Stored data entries

____________________

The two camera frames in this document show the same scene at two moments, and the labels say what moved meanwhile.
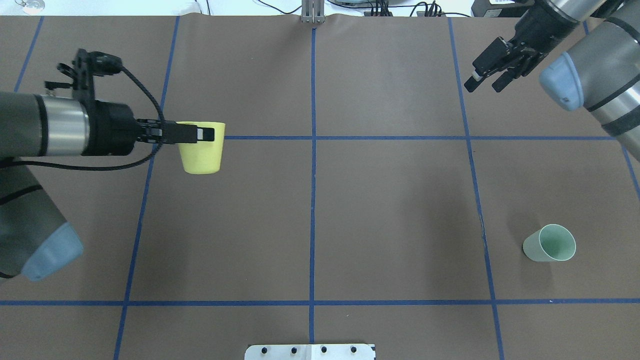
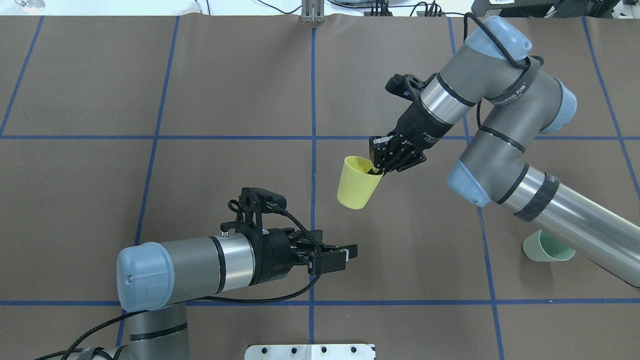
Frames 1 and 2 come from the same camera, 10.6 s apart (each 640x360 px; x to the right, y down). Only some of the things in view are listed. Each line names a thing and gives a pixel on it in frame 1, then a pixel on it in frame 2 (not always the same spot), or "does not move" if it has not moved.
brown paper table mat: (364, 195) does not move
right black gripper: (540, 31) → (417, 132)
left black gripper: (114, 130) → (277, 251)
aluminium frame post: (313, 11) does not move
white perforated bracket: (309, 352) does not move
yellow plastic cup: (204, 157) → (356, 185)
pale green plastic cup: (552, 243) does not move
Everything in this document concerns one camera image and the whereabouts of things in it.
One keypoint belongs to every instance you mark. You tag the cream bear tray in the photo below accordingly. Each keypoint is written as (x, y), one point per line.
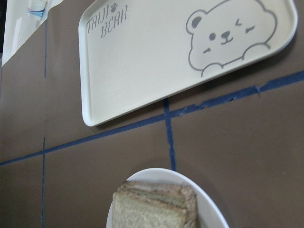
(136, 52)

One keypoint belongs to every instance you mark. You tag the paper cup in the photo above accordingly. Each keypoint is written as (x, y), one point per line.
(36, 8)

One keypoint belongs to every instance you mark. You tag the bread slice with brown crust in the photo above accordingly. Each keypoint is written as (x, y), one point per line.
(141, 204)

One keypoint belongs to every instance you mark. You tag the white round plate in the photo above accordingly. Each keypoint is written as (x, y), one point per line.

____________________

Count how many lines in the entries hold "things" and reply with that number alone.

- **Exercise result**: 2